DIRECTIONS: Those lines of the records that contain "plush" are to be located and copied.

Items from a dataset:
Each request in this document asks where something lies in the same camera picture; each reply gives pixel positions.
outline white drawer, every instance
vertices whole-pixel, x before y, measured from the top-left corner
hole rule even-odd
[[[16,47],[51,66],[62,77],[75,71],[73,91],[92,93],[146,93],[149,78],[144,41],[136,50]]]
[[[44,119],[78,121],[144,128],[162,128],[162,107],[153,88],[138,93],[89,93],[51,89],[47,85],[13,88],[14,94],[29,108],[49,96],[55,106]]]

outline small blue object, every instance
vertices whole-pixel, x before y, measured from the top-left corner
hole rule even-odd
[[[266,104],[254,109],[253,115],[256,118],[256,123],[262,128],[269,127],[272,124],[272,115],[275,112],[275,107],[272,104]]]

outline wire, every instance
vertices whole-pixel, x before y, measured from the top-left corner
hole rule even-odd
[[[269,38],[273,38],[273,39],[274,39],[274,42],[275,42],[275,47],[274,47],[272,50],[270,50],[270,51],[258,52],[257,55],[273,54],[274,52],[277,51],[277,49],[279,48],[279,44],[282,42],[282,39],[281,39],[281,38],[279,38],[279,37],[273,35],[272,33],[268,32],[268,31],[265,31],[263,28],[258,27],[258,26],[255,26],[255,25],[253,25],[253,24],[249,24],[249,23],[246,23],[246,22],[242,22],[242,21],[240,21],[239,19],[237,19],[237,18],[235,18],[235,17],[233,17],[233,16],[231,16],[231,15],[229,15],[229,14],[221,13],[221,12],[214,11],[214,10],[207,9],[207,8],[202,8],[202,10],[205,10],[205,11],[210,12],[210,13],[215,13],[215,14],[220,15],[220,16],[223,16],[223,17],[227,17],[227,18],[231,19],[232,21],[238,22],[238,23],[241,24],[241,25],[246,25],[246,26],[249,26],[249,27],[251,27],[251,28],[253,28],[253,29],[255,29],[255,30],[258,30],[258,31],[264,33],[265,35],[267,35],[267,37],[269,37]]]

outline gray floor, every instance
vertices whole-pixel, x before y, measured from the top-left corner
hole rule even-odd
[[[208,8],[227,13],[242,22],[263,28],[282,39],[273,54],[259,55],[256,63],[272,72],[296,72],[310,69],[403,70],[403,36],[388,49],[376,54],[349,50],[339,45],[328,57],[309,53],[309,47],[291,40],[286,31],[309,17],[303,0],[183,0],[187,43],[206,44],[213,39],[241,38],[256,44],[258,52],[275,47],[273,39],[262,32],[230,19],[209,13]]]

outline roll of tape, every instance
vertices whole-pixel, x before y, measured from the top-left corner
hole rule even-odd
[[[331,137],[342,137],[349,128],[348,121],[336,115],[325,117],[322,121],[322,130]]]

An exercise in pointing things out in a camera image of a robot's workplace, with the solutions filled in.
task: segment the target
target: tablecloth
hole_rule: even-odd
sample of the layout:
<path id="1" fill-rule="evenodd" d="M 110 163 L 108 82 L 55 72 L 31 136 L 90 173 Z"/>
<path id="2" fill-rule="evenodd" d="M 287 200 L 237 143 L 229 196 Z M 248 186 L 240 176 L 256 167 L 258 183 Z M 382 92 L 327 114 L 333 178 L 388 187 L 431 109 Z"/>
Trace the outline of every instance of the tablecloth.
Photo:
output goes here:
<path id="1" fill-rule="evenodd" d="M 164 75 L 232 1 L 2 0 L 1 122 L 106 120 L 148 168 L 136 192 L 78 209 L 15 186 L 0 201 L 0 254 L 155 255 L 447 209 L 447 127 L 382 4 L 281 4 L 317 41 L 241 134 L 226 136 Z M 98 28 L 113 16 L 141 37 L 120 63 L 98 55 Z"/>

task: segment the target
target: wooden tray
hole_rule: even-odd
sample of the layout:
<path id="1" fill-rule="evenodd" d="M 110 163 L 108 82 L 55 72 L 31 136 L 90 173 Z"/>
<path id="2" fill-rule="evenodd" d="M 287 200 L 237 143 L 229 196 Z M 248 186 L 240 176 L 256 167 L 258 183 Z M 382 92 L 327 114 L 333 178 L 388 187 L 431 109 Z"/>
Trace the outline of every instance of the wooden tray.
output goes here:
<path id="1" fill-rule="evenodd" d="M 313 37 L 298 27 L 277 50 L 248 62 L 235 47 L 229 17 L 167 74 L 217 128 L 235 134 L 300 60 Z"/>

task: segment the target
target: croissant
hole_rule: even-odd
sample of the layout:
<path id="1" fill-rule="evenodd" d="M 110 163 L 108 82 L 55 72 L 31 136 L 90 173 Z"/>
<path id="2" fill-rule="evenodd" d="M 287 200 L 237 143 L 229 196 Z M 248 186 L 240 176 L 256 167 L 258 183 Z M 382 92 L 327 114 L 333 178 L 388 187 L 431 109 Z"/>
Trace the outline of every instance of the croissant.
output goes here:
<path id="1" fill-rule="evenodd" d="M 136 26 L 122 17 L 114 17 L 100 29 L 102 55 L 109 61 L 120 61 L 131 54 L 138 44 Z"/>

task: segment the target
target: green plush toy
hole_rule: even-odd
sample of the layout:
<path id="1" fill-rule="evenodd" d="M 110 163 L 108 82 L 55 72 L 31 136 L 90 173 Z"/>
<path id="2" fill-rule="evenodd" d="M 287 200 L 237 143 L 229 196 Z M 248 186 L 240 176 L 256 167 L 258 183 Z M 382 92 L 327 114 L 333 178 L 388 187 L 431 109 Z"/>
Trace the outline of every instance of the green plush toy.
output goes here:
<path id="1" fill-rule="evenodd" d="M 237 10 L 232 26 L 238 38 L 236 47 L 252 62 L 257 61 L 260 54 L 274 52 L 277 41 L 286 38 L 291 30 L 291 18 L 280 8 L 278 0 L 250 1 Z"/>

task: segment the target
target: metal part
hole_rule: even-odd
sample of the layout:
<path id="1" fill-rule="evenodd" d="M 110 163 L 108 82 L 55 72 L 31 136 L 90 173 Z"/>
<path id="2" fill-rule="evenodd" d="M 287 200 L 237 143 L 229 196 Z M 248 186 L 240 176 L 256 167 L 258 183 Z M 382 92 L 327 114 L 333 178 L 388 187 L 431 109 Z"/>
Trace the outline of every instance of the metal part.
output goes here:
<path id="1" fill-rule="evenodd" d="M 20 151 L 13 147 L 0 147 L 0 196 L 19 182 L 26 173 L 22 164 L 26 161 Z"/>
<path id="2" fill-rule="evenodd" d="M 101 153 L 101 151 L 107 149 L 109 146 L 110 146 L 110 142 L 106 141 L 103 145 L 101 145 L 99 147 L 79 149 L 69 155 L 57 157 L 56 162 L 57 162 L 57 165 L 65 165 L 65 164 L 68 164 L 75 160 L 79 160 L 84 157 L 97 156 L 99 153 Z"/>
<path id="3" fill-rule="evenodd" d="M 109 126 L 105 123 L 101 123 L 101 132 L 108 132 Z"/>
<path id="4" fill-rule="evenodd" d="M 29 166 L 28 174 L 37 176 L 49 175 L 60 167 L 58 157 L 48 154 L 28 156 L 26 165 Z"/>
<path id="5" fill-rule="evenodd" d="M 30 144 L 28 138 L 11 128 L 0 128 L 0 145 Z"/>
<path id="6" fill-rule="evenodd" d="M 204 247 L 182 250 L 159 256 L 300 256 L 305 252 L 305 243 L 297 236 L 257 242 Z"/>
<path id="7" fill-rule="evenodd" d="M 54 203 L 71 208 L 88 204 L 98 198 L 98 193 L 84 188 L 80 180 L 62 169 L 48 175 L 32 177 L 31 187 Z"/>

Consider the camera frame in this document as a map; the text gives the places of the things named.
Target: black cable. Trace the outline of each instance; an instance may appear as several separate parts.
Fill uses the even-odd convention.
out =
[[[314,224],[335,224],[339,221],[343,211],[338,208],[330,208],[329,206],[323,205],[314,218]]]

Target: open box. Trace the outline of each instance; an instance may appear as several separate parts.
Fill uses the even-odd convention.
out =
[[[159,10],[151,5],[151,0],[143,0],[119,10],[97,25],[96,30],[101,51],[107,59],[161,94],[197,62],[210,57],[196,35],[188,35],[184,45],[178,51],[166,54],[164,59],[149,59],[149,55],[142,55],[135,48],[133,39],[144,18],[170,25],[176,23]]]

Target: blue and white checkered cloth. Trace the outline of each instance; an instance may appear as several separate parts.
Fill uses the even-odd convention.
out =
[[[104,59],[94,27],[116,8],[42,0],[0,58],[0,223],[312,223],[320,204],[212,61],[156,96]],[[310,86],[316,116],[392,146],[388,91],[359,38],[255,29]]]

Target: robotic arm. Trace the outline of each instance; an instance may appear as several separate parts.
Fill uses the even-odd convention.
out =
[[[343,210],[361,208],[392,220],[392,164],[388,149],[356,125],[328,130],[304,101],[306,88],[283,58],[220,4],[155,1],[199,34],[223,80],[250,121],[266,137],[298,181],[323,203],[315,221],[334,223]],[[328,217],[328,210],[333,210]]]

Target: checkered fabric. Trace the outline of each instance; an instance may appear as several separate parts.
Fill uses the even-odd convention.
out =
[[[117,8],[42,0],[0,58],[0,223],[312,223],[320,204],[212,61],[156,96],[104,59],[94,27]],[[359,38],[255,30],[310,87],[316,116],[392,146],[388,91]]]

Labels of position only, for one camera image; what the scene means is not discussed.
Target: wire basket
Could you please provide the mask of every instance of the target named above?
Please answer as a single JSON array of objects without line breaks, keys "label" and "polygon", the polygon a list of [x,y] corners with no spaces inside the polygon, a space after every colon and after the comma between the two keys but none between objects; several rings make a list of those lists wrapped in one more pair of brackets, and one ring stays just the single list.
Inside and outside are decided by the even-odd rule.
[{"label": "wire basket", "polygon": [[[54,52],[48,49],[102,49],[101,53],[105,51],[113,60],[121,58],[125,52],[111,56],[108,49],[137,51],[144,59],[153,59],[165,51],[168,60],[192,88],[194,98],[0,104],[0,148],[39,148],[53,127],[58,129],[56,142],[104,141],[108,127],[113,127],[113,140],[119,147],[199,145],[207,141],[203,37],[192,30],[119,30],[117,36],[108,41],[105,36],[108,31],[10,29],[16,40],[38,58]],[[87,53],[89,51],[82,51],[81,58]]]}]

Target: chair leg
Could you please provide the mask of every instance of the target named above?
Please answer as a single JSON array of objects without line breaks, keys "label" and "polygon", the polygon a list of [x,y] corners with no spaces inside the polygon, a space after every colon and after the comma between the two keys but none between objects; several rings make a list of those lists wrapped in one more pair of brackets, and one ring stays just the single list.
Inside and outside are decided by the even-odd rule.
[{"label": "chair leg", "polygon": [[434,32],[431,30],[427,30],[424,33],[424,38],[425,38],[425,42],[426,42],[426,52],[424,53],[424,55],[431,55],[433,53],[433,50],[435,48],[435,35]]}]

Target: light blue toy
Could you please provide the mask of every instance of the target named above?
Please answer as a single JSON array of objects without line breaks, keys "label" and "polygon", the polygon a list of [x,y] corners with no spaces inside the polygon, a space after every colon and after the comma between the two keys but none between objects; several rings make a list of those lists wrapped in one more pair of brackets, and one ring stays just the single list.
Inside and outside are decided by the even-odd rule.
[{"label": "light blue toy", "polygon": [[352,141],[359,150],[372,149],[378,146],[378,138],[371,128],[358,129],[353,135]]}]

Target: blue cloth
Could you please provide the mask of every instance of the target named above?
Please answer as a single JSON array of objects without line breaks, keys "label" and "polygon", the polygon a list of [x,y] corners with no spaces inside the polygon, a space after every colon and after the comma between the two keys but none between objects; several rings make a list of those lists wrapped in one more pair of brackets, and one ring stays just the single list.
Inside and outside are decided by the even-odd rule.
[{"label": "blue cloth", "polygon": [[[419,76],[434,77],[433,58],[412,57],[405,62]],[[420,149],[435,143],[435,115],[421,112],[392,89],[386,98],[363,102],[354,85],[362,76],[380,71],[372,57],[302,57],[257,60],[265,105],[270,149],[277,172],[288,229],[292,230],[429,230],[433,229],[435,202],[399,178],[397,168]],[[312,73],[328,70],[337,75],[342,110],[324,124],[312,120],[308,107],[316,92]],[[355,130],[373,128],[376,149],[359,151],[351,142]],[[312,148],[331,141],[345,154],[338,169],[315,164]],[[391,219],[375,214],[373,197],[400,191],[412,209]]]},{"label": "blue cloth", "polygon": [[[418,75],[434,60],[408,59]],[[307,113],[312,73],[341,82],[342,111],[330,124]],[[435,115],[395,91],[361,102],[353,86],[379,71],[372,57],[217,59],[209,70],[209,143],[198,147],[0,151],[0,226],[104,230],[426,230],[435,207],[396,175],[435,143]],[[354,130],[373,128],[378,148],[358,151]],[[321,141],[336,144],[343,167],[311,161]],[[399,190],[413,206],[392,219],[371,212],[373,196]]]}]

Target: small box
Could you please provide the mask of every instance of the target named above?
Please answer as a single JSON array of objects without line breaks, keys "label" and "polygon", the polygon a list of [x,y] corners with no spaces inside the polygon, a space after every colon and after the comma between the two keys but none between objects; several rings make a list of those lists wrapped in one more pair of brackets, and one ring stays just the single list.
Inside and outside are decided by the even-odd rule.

FINAL ANSWER:
target: green plush toy
Trace the outline of every instance of the green plush toy.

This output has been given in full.